### Exercise
In the material beneath, how many lines contain the word "frame"? Give the count alone.

### Data records
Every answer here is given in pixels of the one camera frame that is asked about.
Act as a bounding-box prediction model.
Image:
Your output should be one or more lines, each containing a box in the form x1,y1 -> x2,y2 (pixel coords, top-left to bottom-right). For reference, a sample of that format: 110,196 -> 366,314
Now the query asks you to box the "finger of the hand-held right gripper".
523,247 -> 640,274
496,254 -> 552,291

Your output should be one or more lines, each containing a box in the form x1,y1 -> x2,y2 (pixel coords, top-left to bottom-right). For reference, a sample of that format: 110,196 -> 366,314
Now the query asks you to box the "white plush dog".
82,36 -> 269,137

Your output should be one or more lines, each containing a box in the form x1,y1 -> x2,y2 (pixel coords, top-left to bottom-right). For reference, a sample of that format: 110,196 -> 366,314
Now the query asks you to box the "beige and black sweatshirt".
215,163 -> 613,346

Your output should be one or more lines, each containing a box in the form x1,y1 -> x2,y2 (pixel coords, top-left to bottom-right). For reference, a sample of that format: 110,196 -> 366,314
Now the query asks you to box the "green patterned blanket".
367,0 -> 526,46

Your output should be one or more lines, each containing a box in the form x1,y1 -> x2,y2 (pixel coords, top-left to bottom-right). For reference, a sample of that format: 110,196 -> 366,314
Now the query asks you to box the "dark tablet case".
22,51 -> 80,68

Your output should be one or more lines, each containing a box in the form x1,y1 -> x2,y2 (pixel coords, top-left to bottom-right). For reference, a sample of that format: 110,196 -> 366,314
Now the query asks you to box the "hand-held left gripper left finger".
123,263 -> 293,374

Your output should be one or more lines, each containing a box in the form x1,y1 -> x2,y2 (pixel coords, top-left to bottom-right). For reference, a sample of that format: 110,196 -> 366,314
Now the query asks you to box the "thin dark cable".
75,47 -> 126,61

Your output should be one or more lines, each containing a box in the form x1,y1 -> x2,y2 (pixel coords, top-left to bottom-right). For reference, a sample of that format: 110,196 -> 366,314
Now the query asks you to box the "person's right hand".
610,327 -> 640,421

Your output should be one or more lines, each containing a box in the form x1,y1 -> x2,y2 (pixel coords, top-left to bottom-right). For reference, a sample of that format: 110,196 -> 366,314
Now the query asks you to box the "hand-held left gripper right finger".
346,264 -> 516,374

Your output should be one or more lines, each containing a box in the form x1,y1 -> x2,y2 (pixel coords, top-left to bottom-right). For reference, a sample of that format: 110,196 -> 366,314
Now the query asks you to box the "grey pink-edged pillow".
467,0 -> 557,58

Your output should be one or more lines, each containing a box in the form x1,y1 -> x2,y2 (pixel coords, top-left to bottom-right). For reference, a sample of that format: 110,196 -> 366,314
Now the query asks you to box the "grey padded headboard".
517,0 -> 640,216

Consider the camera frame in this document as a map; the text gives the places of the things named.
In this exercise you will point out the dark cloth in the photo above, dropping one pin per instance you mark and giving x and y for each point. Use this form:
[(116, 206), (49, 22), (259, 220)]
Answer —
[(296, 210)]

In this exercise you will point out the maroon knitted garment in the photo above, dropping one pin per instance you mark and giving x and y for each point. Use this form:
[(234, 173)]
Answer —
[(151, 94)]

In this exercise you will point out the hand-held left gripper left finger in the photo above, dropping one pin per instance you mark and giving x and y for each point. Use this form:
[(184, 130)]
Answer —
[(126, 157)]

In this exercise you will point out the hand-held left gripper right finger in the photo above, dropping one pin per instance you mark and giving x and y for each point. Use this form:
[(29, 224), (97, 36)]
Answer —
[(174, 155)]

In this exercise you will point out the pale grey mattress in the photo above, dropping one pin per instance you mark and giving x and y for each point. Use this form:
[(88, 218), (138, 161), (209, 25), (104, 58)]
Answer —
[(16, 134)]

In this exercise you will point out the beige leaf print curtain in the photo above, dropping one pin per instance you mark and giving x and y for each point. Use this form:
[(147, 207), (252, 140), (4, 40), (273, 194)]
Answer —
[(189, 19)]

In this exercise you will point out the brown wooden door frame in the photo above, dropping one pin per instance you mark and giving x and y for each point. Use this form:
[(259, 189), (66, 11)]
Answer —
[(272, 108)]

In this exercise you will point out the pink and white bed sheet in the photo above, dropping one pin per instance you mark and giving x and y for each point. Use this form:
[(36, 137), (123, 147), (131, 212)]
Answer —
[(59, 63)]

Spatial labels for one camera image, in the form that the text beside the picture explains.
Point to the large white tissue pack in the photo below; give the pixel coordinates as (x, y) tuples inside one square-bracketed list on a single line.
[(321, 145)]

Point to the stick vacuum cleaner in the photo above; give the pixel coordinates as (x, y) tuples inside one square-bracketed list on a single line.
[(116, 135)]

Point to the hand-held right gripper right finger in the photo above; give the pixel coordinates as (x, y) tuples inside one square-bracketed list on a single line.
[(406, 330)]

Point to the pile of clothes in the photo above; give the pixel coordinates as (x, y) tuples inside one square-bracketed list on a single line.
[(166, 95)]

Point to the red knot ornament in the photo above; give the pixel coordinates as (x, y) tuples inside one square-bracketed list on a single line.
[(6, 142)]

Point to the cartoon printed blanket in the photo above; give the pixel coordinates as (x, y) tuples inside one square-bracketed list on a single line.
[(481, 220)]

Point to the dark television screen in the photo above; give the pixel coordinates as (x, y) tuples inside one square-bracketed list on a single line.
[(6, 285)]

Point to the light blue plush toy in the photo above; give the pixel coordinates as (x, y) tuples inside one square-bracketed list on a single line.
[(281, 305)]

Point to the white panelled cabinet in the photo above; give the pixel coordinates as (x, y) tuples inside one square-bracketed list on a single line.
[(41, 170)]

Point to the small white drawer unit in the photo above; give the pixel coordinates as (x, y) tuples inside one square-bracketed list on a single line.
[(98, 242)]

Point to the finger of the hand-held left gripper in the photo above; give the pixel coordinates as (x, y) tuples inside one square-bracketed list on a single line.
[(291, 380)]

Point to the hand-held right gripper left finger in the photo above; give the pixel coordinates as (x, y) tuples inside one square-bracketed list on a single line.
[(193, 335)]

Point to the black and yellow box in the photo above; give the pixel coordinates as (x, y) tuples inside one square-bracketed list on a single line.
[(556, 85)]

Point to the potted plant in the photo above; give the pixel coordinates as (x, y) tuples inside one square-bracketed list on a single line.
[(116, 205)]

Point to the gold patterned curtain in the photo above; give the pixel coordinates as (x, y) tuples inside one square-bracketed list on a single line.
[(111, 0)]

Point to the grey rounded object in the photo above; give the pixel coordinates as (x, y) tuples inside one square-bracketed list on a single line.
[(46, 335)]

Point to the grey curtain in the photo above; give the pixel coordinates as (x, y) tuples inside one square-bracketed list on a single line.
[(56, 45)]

### The answer
3